About this exercise
Retype the full set of data, character for character.

Entries taken from a collection
┏━━
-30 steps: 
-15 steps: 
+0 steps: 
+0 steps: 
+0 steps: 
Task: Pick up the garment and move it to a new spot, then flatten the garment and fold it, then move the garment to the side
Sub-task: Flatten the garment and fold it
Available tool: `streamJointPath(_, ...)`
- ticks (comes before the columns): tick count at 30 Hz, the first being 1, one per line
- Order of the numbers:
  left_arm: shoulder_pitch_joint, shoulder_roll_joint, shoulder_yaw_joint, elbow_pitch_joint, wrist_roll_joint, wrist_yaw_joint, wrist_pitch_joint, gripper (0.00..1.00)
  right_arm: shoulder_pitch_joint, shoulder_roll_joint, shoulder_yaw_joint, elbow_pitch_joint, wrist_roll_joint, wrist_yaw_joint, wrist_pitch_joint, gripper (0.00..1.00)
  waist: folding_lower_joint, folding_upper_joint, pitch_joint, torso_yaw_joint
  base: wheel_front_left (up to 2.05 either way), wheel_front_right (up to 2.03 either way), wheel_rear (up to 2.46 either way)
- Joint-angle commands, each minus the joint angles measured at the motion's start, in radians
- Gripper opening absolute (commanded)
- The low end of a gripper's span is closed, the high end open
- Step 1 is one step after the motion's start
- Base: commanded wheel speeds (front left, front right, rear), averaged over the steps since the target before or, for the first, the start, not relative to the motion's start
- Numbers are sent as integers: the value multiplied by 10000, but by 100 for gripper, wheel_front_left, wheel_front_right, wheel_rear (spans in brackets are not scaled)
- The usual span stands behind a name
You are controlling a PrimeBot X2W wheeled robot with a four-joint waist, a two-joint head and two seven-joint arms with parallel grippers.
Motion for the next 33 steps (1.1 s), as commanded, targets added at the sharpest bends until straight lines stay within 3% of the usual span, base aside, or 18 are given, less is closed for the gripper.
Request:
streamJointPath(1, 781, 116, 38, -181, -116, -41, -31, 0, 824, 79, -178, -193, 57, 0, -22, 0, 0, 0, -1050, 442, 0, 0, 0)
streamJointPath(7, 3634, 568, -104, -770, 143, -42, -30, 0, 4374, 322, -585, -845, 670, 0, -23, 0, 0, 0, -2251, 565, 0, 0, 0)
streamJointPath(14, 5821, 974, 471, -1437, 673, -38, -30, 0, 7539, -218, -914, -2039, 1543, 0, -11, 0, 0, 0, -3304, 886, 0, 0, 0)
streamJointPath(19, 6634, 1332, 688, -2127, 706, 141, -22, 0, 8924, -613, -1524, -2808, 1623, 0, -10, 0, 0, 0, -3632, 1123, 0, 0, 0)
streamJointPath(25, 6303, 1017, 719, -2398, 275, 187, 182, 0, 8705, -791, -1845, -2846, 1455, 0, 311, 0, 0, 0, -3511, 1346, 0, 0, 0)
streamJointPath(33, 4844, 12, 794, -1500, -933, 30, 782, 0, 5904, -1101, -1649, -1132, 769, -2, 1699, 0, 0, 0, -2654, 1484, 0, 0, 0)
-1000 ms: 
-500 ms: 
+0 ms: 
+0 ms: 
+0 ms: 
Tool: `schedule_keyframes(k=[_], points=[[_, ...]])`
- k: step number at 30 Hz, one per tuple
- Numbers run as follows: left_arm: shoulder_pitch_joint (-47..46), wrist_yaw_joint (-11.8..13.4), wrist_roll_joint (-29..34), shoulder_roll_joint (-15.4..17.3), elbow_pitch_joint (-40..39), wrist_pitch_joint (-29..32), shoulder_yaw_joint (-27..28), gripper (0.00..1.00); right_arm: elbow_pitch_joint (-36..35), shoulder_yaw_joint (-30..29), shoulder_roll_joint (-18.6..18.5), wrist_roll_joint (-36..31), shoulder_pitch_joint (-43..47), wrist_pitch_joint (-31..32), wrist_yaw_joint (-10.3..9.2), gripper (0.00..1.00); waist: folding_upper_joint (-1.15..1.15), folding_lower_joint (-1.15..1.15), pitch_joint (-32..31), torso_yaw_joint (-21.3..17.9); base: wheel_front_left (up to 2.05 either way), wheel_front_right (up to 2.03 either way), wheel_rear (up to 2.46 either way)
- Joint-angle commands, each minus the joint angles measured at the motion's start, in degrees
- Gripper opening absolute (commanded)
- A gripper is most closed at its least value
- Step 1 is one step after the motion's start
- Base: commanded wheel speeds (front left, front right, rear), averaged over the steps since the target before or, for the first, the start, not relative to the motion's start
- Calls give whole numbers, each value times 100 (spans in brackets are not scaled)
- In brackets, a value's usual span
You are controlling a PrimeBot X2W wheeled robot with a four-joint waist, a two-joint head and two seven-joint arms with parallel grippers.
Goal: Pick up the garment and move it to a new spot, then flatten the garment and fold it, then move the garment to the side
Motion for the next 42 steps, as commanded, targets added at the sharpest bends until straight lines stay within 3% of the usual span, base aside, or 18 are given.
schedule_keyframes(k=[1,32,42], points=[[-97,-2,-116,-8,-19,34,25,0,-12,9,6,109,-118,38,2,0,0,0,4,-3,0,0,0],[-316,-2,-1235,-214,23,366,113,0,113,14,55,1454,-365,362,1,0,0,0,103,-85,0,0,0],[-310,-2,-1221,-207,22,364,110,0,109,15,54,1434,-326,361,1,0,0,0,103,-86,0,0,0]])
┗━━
Result
-30 steps: 
-15 steps: 
+0 steps: 
+0 steps: 
+0 steps: 
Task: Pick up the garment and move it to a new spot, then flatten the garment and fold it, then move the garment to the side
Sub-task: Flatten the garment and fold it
Available tool: `streamJointPath(_, ...)`
- ticks (comes before the columns): tick count at 30 Hz, the first being 1, one per line
- Order of the numbers:
  left_arm: shoulder_pitch_joint, shoulder_roll_joint, shoulder_yaw_joint, elbow_pitch_joint, wrist_roll_joint, wrist_yaw_joint, wrist_pitch_joint, gripper (0.00..1.00)
  right_arm: shoulder_pitch_joint, shoulder_roll_joint, shoulder_yaw_joint, elbow_pitch_joint, wrist_roll_joint, wrist_yaw_joint, wrist_pitch_joint, gripper (0.00..1.00)
  waist: folding_lower_joint, folding_upper_joint, pitch_joint, torso_yaw_joint
  base: wheel_front_left (up to 2.05 either way), wheel_front_right (up to 2.03 either way), wheel_rear (up to 2.46 either way)
- Joint-angle commands, each minus the joint angles measured at the motion's start, in radians
- Gripper opening absolute (commanded)
- The low end of a gripper's span is closed, the high end open
- Step 1 is one step after the motion's start
- Base: commanded wheel speeds (front left, front right, rear), averaged over the steps since the target before or, for the first, the start, not relative to the motion's start
- Numbers are sent as integers: the value multiplied by 10000, but by 100 for gripper, wheel_front_left, wheel_front_right, wheel_rear (spans in brackets are not scaled)
- The usual span stands behind a name
You are controlling a PrimeBot X2W wheeled robot with a four-joint waist, a two-joint head and two seven-joint arms with parallel grippers.
Motion for the next 33 steps (1.1 s), as commanded, targets added at the sharpest bends until straight lines stay within 3% of the usual span, base aside, or 18 are given, less is closed for the gripper.
Request:
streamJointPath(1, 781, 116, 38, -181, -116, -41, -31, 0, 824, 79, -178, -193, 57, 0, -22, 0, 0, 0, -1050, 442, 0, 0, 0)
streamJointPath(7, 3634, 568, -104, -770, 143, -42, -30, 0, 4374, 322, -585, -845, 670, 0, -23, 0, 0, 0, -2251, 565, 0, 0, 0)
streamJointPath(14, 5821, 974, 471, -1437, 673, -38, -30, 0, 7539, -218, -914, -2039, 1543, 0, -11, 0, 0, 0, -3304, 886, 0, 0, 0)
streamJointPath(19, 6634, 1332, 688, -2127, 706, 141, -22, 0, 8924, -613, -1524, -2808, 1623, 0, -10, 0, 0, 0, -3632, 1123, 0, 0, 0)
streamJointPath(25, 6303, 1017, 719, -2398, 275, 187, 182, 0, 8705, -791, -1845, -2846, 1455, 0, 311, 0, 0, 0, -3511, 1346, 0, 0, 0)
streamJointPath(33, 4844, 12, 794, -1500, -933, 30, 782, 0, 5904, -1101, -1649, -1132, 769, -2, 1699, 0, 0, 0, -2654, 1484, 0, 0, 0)
-1000 ms: 
-500 ms: 
+0 ms: 
+0 ms: 
+0 ms: 
Tool: `schedule_keyframes(k=[_], points=[[_, ...]])`
- k: step number at 30 Hz, one per tuple
- Numbers run as follows: left_arm: shoulder_pitch_joint (-47..46), wrist_yaw_joint (-11.8..13.4), wrist_roll_joint (-29..34), shoulder_roll_joint (-15.4..17.3), elbow_pitch_joint (-40..39), wrist_pitch_joint (-29..32), shoulder_yaw_joint (-27..28), gripper (0.00..1.00); right_arm: elbow_pitch_joint (-36..35), shoulder_yaw_joint (-30..29), shoulder_roll_joint (-18.6..18.5), wrist_roll_joint (-36..31), shoulder_pitch_joint (-43..47), wrist_pitch_joint (-31..32), wrist_yaw_joint (-10.3..9.2), gripper (0.00..1.00); waist: folding_upper_joint (-1.15..1.15), folding_lower_joint (-1.15..1.15), pitch_joint (-32..31), torso_yaw_joint (-21.3..17.9); base: wheel_front_left (up to 2.05 either way), wheel_front_right (up to 2.03 either way), wheel_rear (up to 2.46 either way)
- Joint-angle commands, each minus the joint angles measured at the motion's start, in degrees
- Gripper opening absolute (commanded)
- A gripper is most closed at its least value
- Step 1 is one step after the motion's start
- Base: commanded wheel speeds (front left, front right, rear), averaged over the steps since the target before or, for the first, the start, not relative to the motion's start
- Calls give whole numbers, each value times 100 (spans in brackets are not scaled)
- In brackets, a value's usual span
You are controlling a PrimeBot X2W wheeled robot with a four-joint waist, a two-joint head and two seven-joint arms with parallel grippers.
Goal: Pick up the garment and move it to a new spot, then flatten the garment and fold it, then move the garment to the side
Motion for the next 42 steps, as commanded, targets added at the sharpest bends until straight lines stay within 3% of the usual span, base aside, or 18 are given.
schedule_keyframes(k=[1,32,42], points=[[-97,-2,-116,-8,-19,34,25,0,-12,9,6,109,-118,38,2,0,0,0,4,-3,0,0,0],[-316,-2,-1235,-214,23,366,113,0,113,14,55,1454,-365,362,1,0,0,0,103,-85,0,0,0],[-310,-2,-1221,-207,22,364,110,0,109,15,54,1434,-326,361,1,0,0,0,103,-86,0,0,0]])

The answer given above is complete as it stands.